For the entries below, the expected answer is the line with "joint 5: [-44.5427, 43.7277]", the line with "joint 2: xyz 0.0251", and every line between them, exactly as written, and nothing more.

*** Begin section ***

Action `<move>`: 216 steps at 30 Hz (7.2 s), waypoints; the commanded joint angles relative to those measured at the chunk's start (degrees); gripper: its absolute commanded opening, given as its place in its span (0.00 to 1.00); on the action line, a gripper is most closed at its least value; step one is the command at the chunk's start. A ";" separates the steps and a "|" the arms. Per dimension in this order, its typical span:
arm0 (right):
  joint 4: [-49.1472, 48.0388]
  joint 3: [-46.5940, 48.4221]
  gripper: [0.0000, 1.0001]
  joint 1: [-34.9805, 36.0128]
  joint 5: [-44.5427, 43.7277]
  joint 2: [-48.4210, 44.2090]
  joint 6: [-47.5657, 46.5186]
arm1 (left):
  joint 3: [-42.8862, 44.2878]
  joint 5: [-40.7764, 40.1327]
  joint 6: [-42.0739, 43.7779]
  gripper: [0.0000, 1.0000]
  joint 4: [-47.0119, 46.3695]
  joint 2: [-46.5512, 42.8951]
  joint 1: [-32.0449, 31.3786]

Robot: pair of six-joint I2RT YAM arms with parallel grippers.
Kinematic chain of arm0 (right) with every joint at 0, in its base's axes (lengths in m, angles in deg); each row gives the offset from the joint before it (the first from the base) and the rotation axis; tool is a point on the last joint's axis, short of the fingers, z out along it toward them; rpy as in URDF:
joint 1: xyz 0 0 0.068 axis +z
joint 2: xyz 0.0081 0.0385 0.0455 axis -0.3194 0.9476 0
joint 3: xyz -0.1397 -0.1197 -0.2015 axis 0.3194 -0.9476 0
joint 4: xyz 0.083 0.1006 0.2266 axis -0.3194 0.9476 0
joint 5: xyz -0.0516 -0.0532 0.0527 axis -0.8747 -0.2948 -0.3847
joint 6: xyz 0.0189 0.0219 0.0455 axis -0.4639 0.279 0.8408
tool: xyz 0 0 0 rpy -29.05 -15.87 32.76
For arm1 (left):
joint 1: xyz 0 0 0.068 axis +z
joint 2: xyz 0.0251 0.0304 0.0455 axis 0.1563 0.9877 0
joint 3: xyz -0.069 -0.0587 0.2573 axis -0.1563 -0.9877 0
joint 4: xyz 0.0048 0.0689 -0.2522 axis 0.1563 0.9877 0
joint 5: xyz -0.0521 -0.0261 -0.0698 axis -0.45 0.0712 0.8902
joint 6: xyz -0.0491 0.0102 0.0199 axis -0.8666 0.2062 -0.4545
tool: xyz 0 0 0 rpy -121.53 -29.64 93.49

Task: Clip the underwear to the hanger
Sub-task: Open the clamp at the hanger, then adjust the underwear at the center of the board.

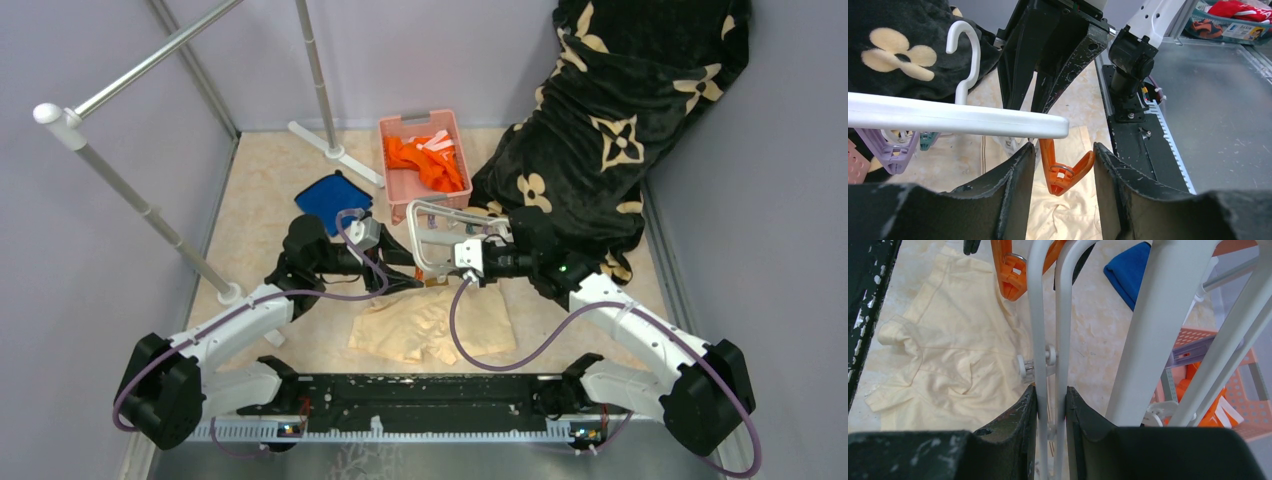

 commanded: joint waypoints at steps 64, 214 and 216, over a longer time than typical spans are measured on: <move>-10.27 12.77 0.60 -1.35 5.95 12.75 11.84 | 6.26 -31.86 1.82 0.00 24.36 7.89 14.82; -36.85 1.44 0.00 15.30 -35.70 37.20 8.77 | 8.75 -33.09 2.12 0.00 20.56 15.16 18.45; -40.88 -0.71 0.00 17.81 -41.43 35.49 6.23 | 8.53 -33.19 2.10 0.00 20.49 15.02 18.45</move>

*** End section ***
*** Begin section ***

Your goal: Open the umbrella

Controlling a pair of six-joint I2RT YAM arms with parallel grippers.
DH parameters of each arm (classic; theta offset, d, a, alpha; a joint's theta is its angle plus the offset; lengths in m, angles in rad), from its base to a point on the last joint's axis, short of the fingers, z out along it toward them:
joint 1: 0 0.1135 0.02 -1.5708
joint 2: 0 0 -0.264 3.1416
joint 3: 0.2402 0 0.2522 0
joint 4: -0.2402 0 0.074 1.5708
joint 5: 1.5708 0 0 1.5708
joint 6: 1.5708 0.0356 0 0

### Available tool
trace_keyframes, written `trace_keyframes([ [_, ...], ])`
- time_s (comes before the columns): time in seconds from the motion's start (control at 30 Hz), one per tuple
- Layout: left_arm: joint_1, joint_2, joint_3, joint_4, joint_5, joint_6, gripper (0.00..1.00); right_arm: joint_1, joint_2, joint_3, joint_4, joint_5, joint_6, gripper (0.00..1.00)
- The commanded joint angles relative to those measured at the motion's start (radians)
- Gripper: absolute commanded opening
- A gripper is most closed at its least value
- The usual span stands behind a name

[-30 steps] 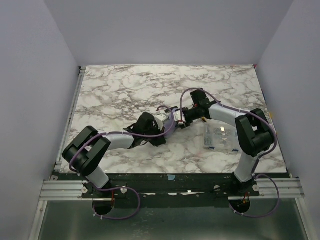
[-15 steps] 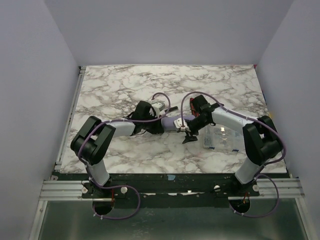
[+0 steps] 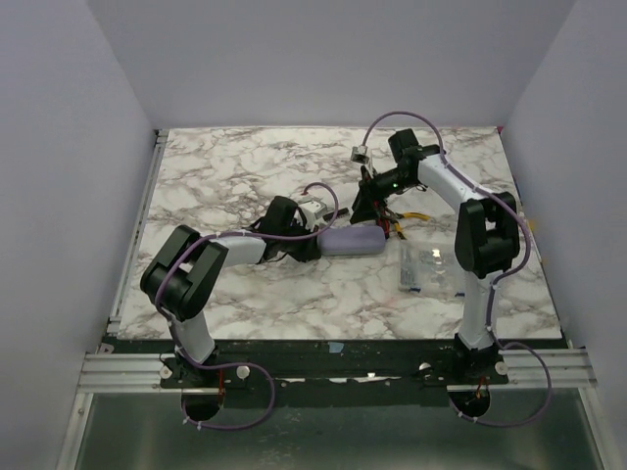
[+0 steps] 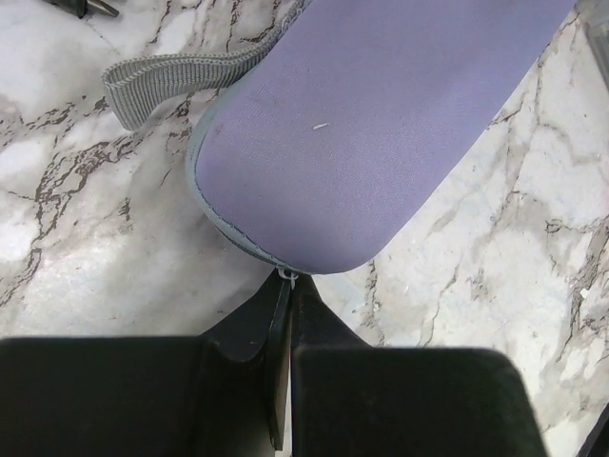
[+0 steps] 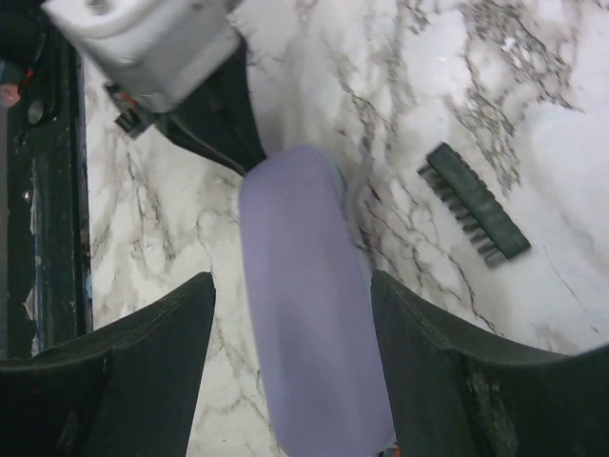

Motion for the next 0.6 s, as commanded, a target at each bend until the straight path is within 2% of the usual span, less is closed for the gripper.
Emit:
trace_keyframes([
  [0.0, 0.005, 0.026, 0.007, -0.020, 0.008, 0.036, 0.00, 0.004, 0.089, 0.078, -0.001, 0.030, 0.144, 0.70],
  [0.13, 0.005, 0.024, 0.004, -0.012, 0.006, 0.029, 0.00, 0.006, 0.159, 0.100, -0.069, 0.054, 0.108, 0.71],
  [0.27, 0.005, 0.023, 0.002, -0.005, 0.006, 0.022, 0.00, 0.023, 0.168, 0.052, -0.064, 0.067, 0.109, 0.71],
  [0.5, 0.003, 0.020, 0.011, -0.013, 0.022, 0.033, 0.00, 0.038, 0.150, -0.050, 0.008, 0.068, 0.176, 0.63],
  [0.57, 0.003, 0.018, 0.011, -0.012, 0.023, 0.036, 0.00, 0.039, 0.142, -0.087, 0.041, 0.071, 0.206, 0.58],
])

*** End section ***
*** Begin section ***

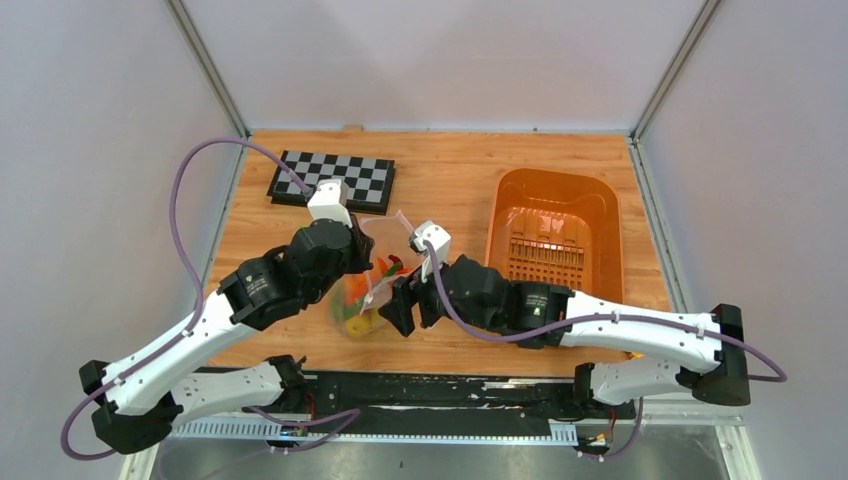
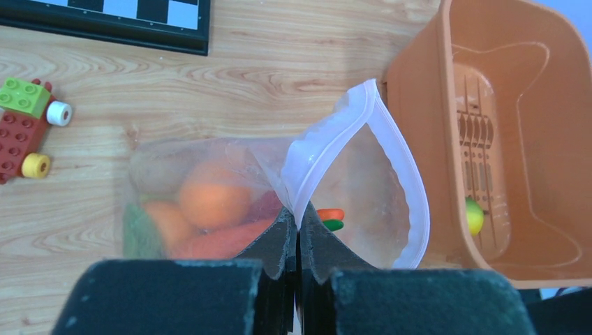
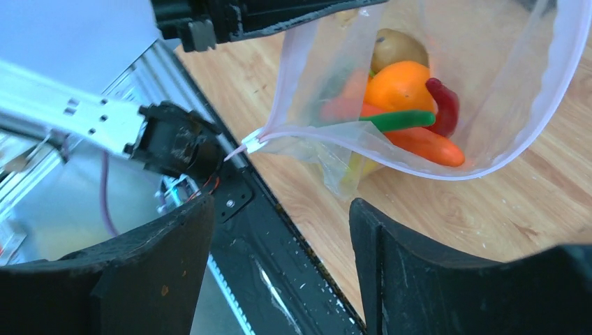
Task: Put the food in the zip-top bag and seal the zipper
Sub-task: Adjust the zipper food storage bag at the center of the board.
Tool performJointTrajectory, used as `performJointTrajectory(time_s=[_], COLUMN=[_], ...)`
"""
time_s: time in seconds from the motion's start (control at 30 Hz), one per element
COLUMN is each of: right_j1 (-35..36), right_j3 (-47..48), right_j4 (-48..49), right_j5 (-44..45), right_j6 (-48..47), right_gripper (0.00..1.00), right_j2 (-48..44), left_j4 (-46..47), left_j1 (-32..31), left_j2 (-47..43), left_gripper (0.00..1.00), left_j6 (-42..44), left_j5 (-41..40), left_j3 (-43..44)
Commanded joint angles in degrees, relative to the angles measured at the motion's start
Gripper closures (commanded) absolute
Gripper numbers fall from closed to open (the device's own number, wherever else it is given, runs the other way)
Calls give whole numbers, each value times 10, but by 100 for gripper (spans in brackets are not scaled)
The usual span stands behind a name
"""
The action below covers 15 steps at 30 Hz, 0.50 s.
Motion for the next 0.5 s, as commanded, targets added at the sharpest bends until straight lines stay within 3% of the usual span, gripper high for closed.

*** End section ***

## Reply
  joint 5: [-44.5427, 43.7277]
  joint 2: [-48.4210, 44.2090]
  joint 6: [-47.5657, 46.5186]
arm1 (left):
  joint 3: [-42.8862, 44.2878]
  joint 5: [-40.7764, 40.1327]
  joint 6: [-42.0739, 43.7779]
  gripper: [0.0000, 1.0000]
  joint 4: [-47.0119, 46.3695]
  joint 2: [-46.5512, 42.8951]
  joint 1: [-32.0449, 31.3786]

Robot: pair of six-joint I2RT YAM arms with parallel grippers.
Kinematic chain of arm0 (right) with every joint at 0, in its base's axes (lengths in m, angles in deg); each row gives the offset from the joint before it (the first from the base) and the rotation axis; tool is a point on the last joint's axis, short of the fingers, z out along it toward them; rpy as in URDF:
joint 1: xyz 0 0 0.068 axis +z
joint 2: xyz 0.0081 0.0385 0.0455 axis -0.3194 0.9476 0
joint 3: xyz -0.1397 -0.1197 -0.2015 axis 0.3194 -0.9476 0
joint 4: xyz 0.083 0.1006 0.2266 axis -0.3194 0.9476 0
joint 5: xyz -0.0516 -0.0532 0.0527 axis -0.8747 -0.2948 -0.3847
joint 6: xyz 0.0189 0.0219 0.0455 axis -0.4639 0.279 0.8408
tool: xyz 0 0 0 rpy -29.05 -15.87 32.76
For arm1 (left):
joint 1: xyz 0 0 0.068 axis +z
joint 2: xyz 0.0251 0.0304 0.0455 axis 0.1563 0.9877 0

Work on this exercise is now finished.